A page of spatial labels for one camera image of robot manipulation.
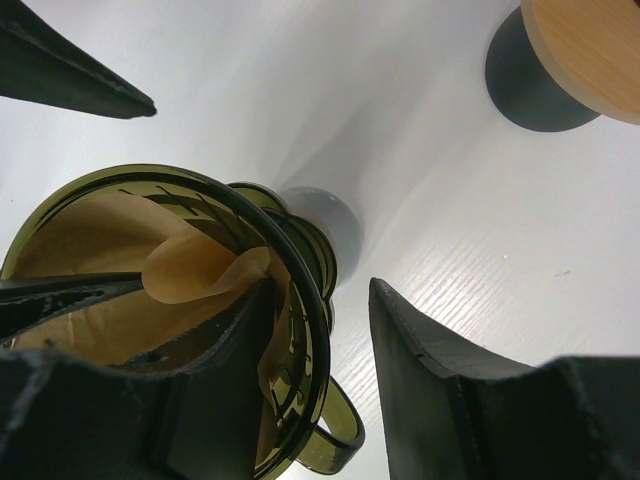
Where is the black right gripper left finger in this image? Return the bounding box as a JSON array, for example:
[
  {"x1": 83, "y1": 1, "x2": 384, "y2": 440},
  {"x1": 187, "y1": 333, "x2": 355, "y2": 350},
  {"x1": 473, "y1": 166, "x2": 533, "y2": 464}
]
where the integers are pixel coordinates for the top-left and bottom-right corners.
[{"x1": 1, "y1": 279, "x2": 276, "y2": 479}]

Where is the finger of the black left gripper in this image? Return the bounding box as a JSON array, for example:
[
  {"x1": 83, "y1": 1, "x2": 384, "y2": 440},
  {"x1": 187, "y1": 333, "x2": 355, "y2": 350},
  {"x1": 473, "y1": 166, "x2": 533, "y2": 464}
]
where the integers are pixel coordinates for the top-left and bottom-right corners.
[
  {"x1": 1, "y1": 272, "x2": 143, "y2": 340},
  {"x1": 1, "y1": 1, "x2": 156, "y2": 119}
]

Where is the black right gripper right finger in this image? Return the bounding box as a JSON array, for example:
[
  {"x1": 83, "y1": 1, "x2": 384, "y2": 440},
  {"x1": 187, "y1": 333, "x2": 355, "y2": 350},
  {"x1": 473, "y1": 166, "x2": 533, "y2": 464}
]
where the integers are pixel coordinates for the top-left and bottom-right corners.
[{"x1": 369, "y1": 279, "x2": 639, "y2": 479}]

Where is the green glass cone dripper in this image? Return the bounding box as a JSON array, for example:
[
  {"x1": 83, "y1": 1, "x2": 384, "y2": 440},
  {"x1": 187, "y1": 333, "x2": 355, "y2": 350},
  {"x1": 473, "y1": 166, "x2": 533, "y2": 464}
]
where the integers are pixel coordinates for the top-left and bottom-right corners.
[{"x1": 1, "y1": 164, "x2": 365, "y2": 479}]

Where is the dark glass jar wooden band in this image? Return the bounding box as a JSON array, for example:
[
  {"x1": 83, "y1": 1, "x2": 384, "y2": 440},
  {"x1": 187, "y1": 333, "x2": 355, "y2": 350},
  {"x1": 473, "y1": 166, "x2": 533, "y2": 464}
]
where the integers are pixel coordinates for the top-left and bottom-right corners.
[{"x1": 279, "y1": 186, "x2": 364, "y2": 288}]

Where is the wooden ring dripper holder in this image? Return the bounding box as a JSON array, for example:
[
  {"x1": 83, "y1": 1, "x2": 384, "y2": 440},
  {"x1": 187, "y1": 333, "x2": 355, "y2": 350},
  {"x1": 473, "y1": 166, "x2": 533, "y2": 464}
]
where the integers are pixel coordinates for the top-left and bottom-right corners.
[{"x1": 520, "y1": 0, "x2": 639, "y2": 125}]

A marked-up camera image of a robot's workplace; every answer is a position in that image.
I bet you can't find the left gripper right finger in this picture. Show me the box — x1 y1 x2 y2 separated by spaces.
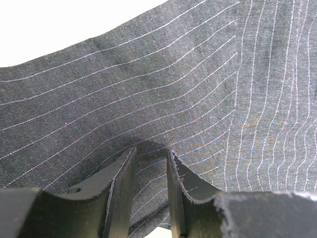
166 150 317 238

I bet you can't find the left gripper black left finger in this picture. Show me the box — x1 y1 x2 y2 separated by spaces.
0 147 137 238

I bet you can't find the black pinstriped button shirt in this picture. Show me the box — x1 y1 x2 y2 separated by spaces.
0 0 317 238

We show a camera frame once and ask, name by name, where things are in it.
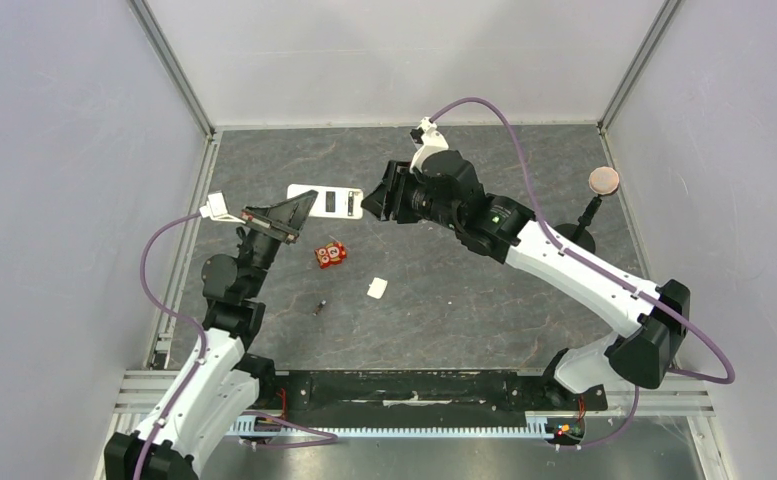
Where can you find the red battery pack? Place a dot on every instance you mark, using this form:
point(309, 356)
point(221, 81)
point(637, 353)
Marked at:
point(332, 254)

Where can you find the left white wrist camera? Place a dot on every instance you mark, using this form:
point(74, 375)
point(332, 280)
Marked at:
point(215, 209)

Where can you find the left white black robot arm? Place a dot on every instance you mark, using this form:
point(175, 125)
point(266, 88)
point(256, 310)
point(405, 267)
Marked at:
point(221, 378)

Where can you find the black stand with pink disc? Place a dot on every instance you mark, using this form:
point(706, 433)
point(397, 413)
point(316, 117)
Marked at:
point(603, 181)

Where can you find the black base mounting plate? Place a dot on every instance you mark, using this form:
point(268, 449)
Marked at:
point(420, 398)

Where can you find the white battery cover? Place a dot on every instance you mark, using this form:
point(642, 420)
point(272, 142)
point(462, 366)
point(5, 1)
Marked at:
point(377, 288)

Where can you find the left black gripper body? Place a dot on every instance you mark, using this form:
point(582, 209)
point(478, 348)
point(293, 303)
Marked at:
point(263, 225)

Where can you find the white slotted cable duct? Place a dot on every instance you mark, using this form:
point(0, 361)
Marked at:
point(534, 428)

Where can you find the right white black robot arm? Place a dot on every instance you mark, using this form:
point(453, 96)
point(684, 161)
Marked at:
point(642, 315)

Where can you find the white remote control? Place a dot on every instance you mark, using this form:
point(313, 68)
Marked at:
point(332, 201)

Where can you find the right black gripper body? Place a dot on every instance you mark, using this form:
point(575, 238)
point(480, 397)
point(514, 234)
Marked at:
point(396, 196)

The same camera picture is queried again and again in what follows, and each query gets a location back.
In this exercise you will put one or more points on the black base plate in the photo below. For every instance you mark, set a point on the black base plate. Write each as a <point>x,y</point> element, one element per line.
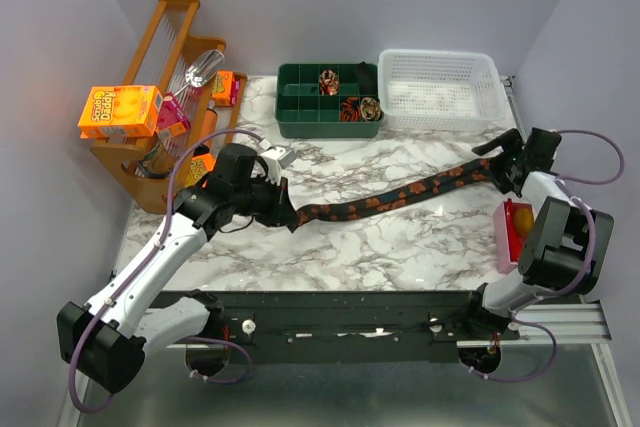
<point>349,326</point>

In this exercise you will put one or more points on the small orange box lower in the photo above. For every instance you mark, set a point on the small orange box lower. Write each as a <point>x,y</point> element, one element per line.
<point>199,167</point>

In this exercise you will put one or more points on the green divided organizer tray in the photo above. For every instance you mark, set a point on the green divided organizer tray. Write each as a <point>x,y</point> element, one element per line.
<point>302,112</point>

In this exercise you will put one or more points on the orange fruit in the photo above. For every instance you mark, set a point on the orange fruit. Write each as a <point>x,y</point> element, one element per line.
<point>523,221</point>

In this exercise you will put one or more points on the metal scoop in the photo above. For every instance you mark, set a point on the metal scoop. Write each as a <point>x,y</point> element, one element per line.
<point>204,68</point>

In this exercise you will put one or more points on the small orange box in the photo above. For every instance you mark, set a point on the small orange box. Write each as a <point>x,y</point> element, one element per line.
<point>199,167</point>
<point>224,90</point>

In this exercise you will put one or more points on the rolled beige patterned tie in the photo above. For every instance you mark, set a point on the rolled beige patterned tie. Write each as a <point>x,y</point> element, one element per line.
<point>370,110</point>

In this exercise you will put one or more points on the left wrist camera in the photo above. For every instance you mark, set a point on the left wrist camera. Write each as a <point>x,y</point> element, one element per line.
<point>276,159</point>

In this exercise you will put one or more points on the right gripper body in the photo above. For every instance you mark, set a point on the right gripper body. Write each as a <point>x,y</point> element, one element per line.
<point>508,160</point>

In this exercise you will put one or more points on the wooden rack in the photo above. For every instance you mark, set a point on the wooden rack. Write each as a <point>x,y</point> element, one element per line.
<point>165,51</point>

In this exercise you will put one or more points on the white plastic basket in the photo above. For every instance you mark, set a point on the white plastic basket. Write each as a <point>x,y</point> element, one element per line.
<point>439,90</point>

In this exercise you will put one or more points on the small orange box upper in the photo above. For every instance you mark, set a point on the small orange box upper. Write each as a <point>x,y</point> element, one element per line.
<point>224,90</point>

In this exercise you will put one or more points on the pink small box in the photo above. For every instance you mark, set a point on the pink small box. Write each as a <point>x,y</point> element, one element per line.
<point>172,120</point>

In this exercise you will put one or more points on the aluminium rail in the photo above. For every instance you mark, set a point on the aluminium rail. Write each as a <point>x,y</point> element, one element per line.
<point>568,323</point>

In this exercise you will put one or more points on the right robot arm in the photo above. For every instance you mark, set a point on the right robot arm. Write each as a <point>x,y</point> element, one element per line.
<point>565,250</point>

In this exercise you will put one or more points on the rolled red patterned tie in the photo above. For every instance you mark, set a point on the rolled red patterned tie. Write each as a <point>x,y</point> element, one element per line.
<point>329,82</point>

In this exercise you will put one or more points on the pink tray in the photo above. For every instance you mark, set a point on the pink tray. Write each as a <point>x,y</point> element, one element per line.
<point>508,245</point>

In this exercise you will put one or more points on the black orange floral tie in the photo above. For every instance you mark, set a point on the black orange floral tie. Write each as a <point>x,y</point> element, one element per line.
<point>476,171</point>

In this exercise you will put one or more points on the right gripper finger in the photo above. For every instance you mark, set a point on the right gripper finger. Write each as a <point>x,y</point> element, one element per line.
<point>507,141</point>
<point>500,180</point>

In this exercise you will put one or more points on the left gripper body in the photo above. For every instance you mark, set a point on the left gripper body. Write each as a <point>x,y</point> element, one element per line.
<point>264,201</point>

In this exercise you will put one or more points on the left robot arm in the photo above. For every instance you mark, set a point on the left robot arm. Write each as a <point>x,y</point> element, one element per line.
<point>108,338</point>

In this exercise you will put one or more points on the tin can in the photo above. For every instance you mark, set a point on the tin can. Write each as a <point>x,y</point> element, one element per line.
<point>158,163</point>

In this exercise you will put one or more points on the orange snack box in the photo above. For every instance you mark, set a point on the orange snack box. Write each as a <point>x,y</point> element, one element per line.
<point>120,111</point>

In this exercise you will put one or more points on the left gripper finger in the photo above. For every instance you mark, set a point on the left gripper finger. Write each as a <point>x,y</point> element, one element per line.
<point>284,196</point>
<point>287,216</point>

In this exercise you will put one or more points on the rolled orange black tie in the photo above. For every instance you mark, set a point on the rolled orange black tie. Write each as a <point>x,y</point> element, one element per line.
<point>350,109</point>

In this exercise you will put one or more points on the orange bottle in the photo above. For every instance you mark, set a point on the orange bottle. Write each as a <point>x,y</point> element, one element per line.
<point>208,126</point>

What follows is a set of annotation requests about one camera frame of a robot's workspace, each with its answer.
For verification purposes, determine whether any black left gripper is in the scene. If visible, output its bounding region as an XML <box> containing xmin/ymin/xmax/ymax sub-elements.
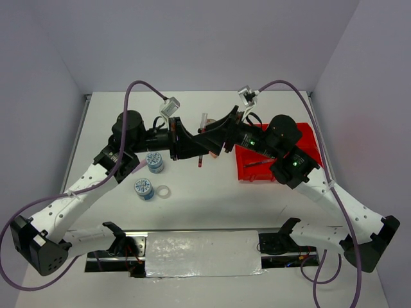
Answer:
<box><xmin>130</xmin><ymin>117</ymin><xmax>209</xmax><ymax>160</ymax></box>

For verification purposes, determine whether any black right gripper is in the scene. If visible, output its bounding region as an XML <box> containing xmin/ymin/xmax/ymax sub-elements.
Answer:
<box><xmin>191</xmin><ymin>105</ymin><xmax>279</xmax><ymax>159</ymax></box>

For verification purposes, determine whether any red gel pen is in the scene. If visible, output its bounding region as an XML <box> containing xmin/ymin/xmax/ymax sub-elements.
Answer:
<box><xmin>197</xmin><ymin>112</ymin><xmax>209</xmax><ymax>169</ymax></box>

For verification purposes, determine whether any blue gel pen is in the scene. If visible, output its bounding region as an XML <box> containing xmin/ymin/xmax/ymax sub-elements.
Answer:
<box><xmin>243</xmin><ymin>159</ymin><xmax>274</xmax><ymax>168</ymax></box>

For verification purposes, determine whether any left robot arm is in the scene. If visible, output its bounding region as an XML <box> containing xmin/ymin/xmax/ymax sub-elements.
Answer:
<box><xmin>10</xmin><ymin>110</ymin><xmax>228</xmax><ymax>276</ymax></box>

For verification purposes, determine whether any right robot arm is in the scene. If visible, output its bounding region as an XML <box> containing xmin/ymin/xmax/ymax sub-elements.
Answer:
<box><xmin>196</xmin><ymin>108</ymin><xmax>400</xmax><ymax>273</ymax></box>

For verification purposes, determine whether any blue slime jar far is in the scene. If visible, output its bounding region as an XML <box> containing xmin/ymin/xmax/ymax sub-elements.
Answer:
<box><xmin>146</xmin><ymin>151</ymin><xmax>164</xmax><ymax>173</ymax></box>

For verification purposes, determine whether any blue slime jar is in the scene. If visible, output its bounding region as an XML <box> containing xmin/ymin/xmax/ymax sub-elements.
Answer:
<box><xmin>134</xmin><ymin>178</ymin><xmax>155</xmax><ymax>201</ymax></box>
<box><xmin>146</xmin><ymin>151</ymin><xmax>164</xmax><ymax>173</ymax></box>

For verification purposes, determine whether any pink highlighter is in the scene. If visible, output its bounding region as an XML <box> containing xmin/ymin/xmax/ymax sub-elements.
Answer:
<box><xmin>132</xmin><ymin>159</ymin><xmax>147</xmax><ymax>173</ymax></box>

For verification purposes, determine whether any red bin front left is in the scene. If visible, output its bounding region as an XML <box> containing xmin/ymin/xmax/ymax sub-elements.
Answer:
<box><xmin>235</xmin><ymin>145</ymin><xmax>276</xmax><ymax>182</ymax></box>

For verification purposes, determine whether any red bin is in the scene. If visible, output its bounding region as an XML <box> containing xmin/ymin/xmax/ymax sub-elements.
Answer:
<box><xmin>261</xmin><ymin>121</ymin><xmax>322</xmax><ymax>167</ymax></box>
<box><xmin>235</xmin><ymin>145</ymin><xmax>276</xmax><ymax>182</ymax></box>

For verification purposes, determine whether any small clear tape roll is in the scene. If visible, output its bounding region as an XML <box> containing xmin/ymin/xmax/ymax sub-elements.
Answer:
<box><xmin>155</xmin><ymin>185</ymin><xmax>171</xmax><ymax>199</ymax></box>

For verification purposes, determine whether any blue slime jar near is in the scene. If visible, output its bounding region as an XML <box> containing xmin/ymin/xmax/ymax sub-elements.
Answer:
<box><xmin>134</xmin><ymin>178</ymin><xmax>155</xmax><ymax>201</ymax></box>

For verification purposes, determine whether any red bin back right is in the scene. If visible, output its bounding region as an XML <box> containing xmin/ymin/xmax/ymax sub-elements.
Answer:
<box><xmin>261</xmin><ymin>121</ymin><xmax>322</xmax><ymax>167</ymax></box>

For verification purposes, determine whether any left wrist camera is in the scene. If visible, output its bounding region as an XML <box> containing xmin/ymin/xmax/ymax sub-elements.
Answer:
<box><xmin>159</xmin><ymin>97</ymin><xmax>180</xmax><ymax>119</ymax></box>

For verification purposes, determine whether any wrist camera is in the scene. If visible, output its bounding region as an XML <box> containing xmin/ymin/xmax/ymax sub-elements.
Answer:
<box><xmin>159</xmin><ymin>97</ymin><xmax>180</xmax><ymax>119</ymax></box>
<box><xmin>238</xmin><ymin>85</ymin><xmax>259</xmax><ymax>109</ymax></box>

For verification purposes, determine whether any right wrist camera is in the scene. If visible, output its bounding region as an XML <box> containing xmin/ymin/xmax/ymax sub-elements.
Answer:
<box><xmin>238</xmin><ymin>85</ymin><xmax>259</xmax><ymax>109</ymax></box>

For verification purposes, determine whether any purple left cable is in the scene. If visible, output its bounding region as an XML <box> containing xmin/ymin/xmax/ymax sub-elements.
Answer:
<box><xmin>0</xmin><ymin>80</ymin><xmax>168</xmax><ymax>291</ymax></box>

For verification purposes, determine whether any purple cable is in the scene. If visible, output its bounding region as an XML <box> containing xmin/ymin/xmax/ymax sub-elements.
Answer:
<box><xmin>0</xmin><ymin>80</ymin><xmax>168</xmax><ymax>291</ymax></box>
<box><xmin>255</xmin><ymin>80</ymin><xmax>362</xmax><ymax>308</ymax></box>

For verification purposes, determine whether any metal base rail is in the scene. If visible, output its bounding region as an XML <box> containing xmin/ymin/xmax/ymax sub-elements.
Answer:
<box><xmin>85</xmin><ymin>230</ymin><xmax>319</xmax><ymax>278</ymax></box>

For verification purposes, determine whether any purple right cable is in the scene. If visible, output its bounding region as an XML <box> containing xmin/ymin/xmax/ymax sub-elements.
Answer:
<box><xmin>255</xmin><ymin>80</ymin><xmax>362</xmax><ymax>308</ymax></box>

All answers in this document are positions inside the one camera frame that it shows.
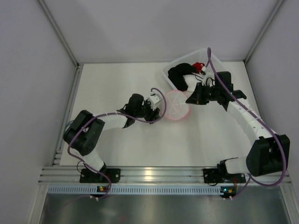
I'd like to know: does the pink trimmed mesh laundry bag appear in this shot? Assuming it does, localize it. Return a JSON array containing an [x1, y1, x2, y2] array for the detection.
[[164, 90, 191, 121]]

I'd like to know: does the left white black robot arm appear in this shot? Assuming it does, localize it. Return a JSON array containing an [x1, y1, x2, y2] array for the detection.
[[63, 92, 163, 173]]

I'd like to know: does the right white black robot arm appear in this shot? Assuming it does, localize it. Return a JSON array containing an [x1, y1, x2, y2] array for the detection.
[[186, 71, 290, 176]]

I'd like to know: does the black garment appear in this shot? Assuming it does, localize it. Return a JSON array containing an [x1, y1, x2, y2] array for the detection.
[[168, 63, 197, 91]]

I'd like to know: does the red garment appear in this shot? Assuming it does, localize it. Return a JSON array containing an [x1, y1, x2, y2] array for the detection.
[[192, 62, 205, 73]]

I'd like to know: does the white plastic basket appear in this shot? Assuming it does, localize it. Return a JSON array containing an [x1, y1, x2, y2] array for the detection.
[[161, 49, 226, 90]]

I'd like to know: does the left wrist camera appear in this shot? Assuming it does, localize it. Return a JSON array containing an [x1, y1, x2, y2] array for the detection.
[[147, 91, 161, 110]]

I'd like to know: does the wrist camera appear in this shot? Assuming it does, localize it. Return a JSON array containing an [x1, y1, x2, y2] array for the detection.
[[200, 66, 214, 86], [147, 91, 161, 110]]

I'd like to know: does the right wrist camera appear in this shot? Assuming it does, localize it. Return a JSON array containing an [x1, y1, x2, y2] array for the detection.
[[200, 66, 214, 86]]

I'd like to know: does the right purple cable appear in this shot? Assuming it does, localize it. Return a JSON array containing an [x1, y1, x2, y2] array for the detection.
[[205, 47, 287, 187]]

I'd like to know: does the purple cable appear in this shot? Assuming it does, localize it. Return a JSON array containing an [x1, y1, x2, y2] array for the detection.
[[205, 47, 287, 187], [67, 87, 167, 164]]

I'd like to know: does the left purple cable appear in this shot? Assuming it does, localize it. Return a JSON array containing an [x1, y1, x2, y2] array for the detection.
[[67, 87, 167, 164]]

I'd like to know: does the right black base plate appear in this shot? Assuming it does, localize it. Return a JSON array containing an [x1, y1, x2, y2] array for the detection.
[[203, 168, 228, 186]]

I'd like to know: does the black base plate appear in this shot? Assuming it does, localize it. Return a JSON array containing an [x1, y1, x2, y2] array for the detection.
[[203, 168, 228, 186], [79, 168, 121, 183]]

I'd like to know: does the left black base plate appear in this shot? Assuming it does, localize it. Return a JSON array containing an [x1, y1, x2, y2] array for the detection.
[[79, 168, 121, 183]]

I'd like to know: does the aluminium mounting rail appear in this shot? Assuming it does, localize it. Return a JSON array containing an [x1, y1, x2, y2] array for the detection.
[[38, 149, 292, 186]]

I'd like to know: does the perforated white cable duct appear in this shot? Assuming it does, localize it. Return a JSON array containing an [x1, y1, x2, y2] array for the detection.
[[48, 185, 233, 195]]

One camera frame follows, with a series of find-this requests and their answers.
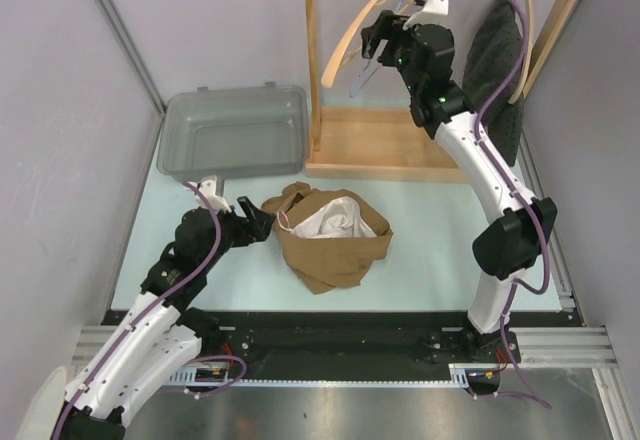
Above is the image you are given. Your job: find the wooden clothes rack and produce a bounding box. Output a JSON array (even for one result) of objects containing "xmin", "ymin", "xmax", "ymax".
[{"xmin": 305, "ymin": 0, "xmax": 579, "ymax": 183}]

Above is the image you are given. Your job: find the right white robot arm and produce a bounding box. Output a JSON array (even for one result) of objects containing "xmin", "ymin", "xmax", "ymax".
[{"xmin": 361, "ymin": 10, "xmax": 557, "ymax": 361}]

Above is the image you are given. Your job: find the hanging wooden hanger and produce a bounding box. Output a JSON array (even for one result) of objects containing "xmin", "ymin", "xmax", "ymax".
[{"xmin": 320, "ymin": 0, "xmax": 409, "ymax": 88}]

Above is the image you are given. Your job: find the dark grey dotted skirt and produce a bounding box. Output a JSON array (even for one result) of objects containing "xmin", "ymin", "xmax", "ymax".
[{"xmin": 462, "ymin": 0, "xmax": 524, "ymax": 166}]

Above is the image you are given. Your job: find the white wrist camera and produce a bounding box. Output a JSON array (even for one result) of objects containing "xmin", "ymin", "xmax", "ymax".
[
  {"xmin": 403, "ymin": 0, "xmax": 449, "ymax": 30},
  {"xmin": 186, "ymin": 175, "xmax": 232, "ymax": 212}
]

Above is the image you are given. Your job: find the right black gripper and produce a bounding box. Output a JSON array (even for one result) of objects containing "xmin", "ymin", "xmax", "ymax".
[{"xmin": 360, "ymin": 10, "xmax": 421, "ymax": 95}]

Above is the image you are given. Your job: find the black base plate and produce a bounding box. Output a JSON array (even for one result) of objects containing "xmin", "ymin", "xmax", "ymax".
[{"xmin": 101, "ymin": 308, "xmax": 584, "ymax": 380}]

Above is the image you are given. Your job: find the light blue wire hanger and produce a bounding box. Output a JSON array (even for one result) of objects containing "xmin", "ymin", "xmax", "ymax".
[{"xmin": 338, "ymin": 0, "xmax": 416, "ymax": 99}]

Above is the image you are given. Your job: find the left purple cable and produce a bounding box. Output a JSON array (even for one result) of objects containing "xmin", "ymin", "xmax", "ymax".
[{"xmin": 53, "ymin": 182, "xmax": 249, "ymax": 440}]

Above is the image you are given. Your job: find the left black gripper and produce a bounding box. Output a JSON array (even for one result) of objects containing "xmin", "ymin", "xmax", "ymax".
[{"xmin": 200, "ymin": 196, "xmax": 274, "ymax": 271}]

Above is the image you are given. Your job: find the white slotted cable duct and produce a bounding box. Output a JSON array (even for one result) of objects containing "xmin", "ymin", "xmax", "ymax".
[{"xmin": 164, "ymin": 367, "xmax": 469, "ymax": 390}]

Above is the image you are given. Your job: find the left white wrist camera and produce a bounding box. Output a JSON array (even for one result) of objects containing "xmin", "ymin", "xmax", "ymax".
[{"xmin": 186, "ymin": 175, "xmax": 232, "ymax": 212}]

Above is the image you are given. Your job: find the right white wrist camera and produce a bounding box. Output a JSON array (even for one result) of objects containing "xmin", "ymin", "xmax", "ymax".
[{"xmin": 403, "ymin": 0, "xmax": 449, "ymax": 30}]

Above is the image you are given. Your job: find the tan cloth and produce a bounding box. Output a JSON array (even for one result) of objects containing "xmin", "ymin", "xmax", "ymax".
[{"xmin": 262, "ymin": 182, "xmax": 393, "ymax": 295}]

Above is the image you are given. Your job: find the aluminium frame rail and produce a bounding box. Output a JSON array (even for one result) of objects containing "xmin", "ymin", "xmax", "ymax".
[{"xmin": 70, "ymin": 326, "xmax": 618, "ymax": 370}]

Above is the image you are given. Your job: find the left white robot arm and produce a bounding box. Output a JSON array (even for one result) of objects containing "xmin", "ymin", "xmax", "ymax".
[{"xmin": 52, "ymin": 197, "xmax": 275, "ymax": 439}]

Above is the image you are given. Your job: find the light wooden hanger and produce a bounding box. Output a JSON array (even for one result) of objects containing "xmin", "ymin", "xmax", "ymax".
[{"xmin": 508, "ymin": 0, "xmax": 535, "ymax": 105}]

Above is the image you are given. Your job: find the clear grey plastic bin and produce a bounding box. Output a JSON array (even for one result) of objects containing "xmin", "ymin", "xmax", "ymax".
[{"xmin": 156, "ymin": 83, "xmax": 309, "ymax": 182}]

### Exercise goal:
In the data above, retype exactly and only the lines between the one holding "<point>508,245</point>" and the one holding "<point>507,141</point>", inclusive.

### Result:
<point>508,245</point>

In this exercise you will put one or more points on the black orange floral tie in the photo above. For every instance you mark, set a point on the black orange floral tie. Write each as a <point>x,y</point> element, one element per line.
<point>476,171</point>

In this exercise you will put one or more points on the right gripper finger in the photo above. For every instance you mark, set a point on the right gripper finger. Write each as a <point>x,y</point> element, one element per line.
<point>507,141</point>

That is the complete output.